**Supplied material**
:::::

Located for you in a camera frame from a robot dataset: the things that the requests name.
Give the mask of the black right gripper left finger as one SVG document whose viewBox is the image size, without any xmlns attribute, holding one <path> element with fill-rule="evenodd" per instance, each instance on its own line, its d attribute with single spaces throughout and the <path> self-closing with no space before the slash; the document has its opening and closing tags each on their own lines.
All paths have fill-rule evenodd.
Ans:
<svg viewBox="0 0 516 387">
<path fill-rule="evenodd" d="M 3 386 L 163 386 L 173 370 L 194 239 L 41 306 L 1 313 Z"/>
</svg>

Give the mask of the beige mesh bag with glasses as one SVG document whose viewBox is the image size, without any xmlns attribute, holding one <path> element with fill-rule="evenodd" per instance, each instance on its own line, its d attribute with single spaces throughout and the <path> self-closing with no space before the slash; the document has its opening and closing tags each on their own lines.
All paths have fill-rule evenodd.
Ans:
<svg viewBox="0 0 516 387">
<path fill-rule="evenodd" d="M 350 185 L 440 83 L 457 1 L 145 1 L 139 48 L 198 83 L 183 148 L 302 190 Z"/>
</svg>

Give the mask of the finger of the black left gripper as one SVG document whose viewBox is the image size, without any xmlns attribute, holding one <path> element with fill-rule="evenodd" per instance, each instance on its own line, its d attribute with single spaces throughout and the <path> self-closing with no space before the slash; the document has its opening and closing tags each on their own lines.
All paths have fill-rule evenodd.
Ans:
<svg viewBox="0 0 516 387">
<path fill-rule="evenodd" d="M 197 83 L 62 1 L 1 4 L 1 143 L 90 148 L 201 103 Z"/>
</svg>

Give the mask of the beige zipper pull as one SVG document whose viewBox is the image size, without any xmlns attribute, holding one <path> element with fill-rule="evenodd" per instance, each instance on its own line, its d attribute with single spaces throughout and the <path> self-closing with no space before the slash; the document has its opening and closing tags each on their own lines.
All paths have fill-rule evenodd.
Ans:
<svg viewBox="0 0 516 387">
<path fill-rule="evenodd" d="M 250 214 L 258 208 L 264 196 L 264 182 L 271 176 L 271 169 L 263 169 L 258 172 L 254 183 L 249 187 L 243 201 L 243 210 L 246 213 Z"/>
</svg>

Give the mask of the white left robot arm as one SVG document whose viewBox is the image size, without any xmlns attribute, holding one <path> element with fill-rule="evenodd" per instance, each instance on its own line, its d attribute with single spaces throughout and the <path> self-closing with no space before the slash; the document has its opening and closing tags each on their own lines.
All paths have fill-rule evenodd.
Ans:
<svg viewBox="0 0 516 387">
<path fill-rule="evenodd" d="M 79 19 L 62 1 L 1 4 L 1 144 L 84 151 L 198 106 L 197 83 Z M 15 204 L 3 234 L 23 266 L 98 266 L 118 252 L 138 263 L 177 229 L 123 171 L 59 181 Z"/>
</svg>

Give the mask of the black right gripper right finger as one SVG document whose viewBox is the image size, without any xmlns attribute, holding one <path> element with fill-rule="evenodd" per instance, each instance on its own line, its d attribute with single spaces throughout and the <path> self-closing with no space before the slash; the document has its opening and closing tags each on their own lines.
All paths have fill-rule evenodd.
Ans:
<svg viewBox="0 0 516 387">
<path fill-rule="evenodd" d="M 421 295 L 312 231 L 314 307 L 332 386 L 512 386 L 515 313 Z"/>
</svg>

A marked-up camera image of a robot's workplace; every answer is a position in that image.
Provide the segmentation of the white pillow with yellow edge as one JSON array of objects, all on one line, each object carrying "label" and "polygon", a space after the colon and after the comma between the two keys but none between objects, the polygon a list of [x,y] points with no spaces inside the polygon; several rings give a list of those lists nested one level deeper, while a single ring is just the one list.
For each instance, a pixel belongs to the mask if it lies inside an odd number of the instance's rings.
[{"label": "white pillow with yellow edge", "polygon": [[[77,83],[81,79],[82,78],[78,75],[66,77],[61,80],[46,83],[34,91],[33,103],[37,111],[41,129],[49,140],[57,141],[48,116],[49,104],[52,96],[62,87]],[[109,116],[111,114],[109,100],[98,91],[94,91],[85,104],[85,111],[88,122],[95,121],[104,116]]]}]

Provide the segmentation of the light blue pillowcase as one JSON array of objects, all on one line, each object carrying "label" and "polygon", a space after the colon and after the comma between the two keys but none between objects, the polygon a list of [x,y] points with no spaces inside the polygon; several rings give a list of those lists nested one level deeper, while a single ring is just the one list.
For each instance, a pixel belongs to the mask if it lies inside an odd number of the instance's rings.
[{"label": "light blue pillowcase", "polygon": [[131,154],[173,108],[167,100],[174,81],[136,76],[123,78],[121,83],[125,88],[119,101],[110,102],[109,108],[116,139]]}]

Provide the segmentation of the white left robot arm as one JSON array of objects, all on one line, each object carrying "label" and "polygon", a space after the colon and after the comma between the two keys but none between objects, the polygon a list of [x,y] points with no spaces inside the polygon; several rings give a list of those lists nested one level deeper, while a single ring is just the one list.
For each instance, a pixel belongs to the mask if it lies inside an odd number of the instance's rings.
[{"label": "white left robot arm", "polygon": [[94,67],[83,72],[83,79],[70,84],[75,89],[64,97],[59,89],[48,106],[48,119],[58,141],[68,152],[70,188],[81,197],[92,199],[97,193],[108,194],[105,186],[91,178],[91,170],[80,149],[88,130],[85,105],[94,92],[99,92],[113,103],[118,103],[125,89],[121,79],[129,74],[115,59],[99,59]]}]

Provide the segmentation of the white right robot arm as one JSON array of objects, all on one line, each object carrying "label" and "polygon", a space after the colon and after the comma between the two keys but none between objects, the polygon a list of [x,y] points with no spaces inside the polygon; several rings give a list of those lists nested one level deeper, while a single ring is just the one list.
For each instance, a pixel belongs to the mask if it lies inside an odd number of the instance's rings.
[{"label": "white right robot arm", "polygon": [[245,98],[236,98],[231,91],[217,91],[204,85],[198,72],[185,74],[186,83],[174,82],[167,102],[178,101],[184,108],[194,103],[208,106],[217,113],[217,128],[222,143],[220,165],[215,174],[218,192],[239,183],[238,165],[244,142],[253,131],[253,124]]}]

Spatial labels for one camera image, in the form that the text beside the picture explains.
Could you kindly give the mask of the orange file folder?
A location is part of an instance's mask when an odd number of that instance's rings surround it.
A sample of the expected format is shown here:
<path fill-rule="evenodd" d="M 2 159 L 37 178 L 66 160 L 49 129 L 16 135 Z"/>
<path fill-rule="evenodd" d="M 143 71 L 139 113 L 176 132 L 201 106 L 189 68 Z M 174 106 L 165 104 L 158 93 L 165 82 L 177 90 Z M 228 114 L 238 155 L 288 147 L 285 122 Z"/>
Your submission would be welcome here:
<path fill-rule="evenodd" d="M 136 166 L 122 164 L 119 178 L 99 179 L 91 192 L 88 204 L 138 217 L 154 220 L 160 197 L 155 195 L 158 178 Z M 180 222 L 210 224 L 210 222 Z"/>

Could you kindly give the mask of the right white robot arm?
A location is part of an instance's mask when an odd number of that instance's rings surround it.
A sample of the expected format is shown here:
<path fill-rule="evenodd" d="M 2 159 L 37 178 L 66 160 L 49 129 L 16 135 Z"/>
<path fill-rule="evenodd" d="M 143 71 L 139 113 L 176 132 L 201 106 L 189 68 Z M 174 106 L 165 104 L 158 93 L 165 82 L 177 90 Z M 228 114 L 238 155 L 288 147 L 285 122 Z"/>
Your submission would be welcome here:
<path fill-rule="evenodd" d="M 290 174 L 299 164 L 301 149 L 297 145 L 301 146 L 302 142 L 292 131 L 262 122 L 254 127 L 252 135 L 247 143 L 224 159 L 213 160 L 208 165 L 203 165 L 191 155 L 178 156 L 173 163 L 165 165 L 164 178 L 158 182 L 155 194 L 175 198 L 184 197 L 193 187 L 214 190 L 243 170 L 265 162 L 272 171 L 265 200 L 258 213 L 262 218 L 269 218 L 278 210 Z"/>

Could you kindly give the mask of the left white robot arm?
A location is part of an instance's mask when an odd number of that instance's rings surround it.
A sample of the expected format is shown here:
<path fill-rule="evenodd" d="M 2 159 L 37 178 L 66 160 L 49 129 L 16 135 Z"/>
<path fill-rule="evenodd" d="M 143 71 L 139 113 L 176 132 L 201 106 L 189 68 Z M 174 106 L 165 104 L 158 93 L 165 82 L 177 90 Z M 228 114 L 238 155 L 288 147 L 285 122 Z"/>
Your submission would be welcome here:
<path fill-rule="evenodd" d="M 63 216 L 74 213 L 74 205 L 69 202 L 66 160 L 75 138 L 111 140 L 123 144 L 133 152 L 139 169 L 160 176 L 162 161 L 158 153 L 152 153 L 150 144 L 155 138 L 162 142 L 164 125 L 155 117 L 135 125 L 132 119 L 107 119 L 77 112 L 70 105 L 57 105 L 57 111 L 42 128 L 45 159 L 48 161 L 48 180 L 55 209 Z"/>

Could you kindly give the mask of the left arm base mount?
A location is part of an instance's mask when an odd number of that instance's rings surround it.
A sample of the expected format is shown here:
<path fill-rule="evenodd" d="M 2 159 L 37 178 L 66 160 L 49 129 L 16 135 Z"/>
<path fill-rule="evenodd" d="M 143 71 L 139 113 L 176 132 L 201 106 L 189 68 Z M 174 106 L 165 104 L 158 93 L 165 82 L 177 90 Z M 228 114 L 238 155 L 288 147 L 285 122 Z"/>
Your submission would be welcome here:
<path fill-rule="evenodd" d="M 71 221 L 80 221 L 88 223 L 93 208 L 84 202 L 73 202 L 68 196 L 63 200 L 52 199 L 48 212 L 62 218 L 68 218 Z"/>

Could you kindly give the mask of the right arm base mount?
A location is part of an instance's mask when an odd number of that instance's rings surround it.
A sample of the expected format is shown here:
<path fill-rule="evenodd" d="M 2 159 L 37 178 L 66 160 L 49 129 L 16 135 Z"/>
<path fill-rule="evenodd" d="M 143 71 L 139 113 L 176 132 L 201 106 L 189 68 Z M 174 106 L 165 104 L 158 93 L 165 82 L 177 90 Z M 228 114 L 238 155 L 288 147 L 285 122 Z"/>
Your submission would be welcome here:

:::::

**Instructions for the task**
Only a number is expected here: the count of lines in the listing that hold the string "base".

**Answer for this exercise**
2